> _Try it_
What lines of the data below hold "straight"? Show them.

Source records

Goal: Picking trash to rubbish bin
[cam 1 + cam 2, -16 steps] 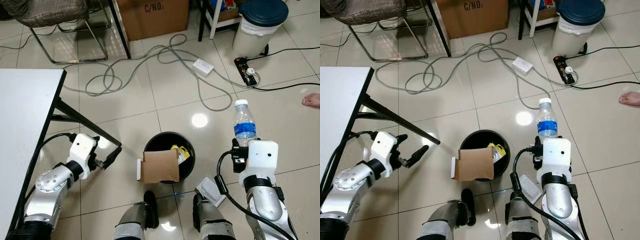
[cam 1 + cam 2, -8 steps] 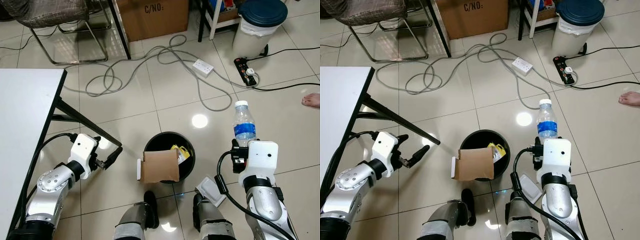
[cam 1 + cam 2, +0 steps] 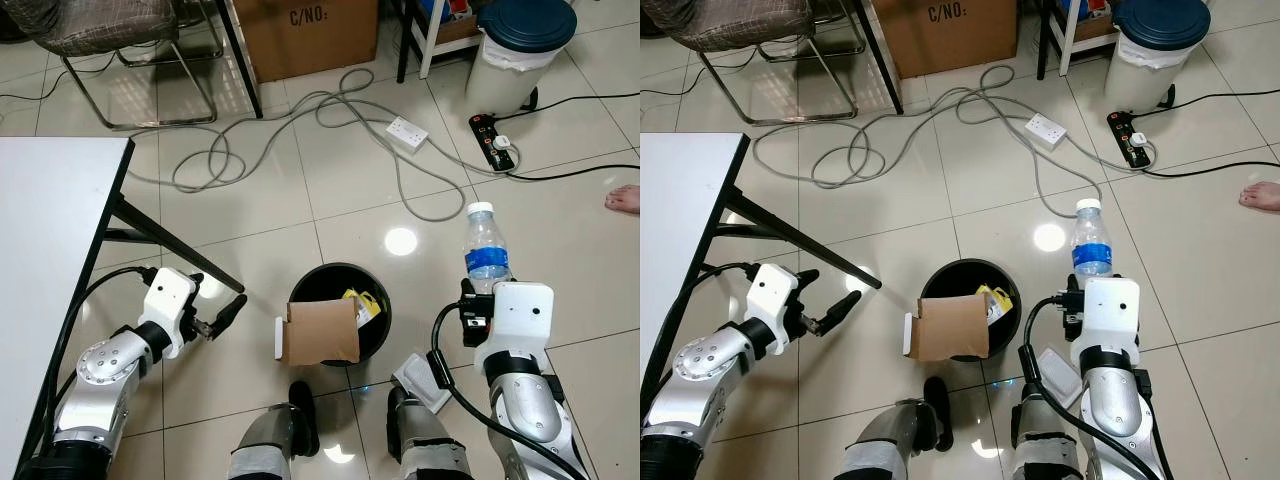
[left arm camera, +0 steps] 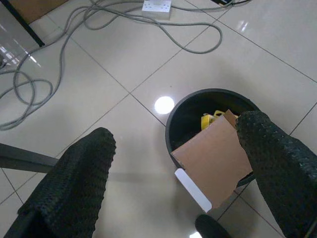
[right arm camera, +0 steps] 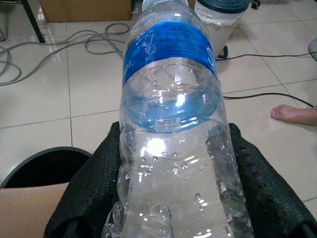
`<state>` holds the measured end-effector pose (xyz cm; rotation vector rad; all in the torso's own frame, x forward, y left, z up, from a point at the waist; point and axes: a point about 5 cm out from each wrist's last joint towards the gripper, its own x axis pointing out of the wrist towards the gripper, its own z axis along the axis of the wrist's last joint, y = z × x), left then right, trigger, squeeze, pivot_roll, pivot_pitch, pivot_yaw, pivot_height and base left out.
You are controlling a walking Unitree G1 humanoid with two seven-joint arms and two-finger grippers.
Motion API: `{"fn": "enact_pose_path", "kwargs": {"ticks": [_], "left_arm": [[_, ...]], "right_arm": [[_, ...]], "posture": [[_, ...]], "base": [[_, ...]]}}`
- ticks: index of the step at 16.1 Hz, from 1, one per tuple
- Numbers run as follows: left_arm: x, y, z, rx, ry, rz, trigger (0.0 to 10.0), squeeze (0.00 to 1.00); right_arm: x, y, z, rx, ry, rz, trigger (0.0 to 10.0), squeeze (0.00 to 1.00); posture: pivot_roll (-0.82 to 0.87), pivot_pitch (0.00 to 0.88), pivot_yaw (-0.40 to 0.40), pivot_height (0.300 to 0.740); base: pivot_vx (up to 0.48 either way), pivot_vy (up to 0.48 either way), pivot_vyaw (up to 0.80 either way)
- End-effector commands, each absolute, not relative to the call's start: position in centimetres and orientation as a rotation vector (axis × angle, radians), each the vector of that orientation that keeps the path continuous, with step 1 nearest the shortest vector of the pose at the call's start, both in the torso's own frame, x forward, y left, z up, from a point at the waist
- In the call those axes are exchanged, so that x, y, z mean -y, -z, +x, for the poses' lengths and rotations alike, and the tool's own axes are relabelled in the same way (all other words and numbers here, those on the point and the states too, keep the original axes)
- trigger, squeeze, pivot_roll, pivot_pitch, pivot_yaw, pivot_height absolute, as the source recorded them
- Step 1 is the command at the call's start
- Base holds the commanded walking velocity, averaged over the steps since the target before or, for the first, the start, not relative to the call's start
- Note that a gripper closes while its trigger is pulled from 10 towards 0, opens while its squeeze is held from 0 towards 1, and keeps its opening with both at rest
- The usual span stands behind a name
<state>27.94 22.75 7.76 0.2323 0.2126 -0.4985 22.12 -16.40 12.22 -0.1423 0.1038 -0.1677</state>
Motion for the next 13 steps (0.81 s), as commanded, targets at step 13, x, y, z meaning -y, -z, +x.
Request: {"fn": "enact_pose_path", "kwargs": {"ticks": [13], "left_arm": [[-23.02, -6.69, 27.17, -0.269, 0.504, 0.235, 10.0, 0.00]], "right_arm": [[15.71, -11.19, 21.38, -0.148, 0.152, -0.135, 10.0, 0.00]], "posture": [[-0.09, 0.405, 0.159, 0.671]], "base": [[0.000, 0.000, 0.00]]}}
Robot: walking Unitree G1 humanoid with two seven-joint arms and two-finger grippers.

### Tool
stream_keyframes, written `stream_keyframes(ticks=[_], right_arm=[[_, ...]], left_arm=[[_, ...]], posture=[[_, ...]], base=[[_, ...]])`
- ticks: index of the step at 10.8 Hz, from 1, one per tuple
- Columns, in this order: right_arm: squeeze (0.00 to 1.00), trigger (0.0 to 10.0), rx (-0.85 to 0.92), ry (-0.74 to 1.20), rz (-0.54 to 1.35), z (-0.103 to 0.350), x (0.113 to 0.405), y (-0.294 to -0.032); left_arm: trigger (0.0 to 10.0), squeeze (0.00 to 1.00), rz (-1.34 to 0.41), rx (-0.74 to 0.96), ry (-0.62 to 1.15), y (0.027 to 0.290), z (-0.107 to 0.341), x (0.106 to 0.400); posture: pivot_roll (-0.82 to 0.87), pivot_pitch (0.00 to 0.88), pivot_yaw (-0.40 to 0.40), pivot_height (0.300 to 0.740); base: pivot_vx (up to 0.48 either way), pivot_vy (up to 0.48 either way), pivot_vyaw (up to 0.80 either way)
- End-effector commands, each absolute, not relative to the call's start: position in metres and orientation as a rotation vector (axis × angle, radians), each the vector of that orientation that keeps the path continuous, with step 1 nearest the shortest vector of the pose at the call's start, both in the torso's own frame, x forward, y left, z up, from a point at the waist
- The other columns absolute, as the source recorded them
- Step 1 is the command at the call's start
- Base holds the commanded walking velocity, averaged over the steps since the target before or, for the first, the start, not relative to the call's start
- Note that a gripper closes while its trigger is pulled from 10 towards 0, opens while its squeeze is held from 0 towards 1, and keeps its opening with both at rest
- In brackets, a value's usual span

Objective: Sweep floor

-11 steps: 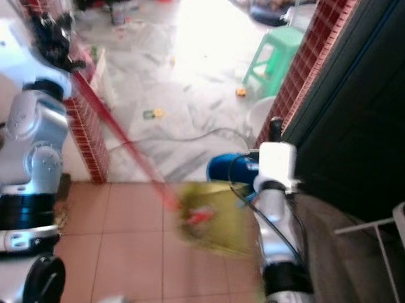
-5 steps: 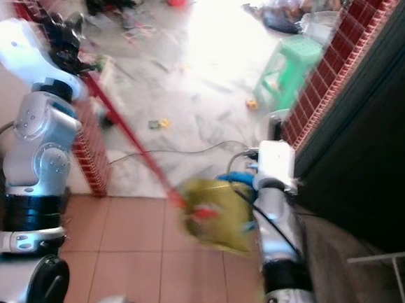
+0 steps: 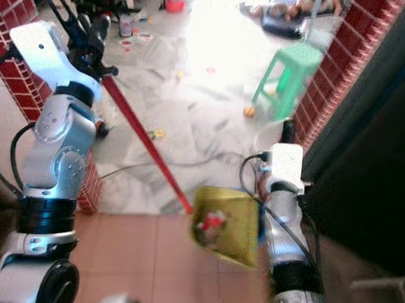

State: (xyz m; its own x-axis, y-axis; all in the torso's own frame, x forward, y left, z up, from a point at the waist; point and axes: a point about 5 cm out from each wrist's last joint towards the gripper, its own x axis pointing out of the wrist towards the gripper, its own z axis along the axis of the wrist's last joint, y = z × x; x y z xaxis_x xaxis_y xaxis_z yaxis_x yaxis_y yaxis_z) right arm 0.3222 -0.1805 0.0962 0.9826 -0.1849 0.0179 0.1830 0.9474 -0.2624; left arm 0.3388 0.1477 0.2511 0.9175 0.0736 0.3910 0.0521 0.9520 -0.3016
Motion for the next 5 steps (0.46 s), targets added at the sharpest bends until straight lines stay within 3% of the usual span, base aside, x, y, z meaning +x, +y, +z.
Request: stream_keyframes(ticks=[1, 5], right_arm=[[0.0, 10.0, -0.27, -0.03, -0.21, 0.106, 0.325, -0.188], [0.0, 10.0, -0.269, -0.027, -0.201, 0.106, 0.327, -0.186]], left_arm=[[10.0, 0.0, -0.017, -0.305, -0.495, 0.141, 0.27, 0.334], [10.0, 0.0, -0.057, -0.252, -0.525, 0.128, 0.271, 0.331]], posture=[[-0.04, 0.0, -0.005, 0.74], [-0.03, 0.0, -0.008, 0.74]], base=[[0.401, -0.259, 0.0], [0.394, -0.269, 0.0]])
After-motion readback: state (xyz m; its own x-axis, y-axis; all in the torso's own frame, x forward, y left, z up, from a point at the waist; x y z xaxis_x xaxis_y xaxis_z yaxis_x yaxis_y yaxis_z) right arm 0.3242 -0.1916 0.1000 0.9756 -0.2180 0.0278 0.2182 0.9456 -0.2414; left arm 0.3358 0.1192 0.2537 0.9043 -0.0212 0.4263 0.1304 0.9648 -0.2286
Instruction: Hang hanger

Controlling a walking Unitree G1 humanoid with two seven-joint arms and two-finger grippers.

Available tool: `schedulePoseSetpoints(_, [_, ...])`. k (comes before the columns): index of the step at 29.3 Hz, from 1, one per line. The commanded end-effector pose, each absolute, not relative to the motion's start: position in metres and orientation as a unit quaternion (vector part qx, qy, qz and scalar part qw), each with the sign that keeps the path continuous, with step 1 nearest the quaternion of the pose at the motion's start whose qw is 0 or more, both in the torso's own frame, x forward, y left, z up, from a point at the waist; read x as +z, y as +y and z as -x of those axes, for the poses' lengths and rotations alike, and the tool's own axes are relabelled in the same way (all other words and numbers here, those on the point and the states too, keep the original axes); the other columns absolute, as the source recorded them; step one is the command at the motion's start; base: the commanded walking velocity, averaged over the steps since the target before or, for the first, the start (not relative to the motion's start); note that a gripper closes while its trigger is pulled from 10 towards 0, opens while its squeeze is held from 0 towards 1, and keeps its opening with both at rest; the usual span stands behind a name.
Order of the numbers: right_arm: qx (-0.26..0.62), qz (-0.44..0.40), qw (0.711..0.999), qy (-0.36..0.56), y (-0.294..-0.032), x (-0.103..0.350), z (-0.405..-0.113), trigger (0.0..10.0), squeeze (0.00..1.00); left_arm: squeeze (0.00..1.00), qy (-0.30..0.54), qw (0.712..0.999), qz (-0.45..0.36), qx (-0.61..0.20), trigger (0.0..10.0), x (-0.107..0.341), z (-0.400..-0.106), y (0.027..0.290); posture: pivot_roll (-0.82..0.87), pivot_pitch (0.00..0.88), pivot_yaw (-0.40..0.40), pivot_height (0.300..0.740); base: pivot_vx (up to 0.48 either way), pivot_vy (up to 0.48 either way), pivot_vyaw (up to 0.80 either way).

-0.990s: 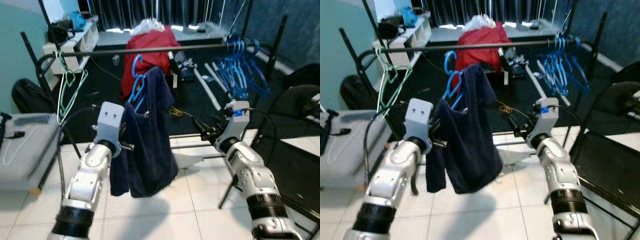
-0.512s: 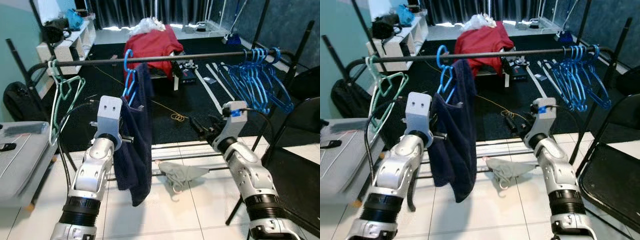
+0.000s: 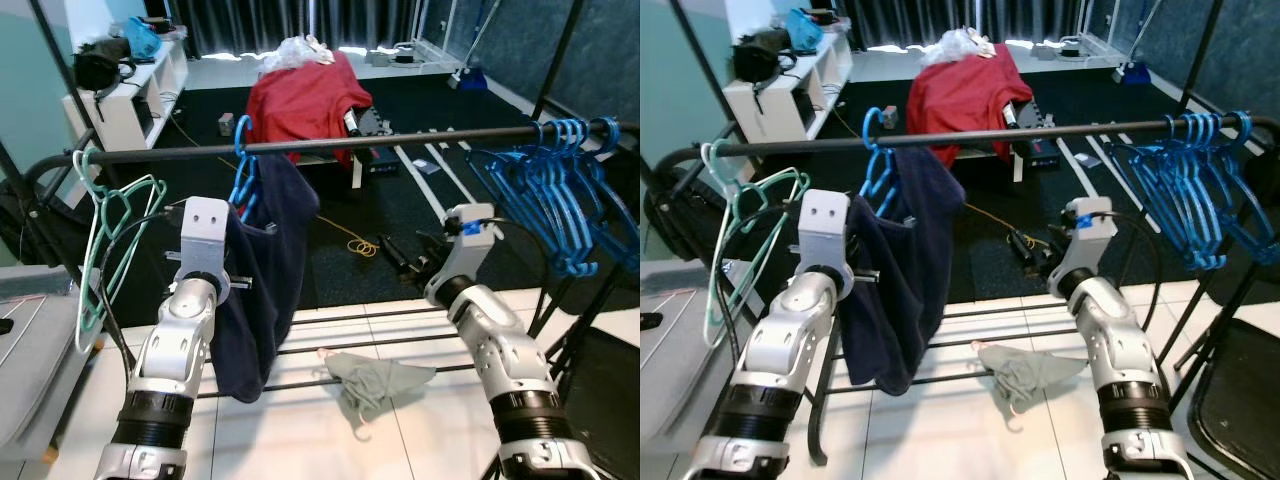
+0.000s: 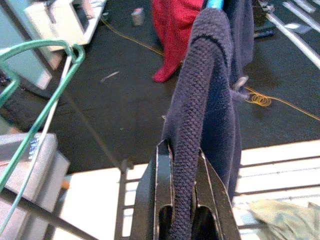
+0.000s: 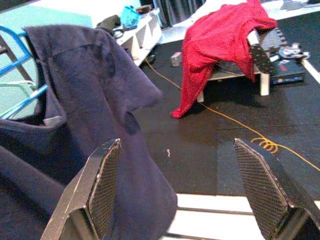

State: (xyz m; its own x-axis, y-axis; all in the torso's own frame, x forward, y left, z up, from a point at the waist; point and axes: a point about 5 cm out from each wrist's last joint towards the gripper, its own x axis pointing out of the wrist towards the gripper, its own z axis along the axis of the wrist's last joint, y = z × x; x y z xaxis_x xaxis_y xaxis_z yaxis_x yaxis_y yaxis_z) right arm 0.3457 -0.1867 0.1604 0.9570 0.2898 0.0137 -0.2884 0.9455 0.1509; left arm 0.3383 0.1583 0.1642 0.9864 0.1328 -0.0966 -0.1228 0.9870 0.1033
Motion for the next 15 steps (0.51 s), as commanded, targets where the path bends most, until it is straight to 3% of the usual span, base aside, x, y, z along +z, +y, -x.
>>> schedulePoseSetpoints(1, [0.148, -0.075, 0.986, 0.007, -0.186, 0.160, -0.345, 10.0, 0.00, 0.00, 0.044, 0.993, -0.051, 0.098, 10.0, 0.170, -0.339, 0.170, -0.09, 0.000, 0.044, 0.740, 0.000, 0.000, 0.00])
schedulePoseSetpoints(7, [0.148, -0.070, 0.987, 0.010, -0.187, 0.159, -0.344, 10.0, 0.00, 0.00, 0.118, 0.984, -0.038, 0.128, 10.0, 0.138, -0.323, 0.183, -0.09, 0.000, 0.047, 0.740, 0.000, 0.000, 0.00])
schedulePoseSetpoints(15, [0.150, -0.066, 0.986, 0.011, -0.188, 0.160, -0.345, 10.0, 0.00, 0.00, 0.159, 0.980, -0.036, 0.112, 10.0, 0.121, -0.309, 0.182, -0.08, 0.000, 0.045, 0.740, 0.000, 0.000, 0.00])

> _Solution to this exercise_
Motion for the next 5 steps (0.46 s), targets added at the sharpest bends until straight lines stay within 3% of the usual span, base aside, x, y, z meaning +x, +y, +z.
Motion for the next 15 steps (0.51 s), as commanded, targets where the path bends most, until it is straight to 3% of the usual span, base aside, x, y, z along +z, +y, -x.

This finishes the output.